Smokey residents hanging out in their new apartments


It was a strange place. It had the feel of a self-contained city with its own little economy (including markets, a water purifying station, and a “hairdressing salon” that was nothing more than a guy outside with some scissors, a chair, and a mirror). I could imagine people living their entire lives in there without ever
leaving. As is the case all over the Philippines, many people spent their hours sitting around and chatting. The most visible form of entertainment was basketball; improvised courts dotted the compound and guys (almost always guys) played intense games with half-size balls. When the ball was down one end, a bunch of spectators would rush onto the other end and practice their shots.

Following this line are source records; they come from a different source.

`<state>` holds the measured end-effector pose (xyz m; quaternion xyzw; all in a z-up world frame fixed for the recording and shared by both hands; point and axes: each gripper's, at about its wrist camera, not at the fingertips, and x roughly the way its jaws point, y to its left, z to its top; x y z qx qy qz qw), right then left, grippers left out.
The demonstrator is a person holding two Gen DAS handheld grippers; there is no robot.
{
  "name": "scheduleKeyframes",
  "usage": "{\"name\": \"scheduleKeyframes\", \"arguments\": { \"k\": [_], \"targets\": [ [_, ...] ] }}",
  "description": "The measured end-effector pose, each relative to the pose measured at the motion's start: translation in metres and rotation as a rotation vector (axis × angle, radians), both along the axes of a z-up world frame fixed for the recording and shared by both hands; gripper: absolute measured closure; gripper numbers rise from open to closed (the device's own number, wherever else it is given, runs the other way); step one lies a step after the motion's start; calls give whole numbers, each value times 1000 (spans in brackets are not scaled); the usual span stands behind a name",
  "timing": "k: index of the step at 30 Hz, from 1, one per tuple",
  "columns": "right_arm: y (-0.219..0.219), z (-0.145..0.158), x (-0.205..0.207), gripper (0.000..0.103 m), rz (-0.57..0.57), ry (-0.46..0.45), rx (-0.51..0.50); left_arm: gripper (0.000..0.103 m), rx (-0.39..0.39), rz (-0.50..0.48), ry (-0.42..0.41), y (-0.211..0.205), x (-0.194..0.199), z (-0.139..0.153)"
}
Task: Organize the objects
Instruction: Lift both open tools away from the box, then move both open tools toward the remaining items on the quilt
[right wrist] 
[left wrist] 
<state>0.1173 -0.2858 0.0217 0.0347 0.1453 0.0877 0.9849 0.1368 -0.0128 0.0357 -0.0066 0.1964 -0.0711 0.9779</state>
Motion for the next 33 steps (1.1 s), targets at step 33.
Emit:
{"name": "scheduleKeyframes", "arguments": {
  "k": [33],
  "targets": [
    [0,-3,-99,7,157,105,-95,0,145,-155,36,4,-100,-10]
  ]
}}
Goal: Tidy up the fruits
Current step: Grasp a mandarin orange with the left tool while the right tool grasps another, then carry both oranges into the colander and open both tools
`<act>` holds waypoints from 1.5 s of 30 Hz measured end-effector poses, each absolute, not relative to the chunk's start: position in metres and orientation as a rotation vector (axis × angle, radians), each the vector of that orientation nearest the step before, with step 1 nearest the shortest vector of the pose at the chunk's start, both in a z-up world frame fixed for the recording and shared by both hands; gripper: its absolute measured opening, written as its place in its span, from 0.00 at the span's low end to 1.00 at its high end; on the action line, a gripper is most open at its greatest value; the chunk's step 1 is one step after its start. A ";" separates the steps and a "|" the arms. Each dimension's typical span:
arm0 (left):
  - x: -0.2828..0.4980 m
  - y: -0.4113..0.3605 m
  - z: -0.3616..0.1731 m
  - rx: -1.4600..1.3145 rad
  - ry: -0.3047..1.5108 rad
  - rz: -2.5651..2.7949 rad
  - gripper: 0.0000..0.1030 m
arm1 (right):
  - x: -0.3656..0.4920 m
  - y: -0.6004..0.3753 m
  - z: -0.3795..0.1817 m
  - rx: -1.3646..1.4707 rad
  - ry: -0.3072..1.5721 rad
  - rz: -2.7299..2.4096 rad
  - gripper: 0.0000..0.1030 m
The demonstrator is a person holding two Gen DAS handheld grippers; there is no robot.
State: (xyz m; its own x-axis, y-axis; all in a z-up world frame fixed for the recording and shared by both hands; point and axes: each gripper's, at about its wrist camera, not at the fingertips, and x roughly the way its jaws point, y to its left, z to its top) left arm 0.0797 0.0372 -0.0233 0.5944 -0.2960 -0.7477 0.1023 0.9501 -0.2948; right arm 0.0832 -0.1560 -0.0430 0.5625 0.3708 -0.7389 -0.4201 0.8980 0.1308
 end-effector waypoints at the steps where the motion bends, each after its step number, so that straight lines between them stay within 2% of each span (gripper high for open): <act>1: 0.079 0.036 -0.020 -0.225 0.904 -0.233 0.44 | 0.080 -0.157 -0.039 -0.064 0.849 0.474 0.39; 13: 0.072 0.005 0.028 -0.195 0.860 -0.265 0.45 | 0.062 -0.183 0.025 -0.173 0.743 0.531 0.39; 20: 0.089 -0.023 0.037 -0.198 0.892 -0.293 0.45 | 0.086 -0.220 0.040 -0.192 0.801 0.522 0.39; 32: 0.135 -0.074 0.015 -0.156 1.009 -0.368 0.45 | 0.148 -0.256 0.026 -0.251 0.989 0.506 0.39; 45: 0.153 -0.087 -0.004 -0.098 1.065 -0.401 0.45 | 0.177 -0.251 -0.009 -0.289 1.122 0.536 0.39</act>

I inevitably attracted attention due to my height (that actually happens everywhere, every single day, while living here) and, to my horror, as we walked past one court somebody threw me a ball and people started yelling “dunk”. As SM will testify, I DID dunk once (once), on the court at Sunrise Christian Primary School about 14 years ago. He saw me, damn it, and said he would back me up if anyone, based on my abject lack of athleticism, doubted me. Somehow – largely thanks to a small ball and a basket that was clearly lower than it should’ve been I managed (just) to dunk in front of the Smokey lads. I hastily threw the ball back and left as quickly as I could.

Where i dunked...honestly...


Everywhere we went, kids followed us around. If we took photos, they clamored around to try and get a glimpse of themselves on t
he screen. They swung off my arms and playfought among themselves. We walked up onto the old dump and a few of the kids came along, barefoot on several million tons of crap, now overgrown with vegetation including a few veggies that are sold down in the compound. I declined the offer of some raw leaves to nibble on.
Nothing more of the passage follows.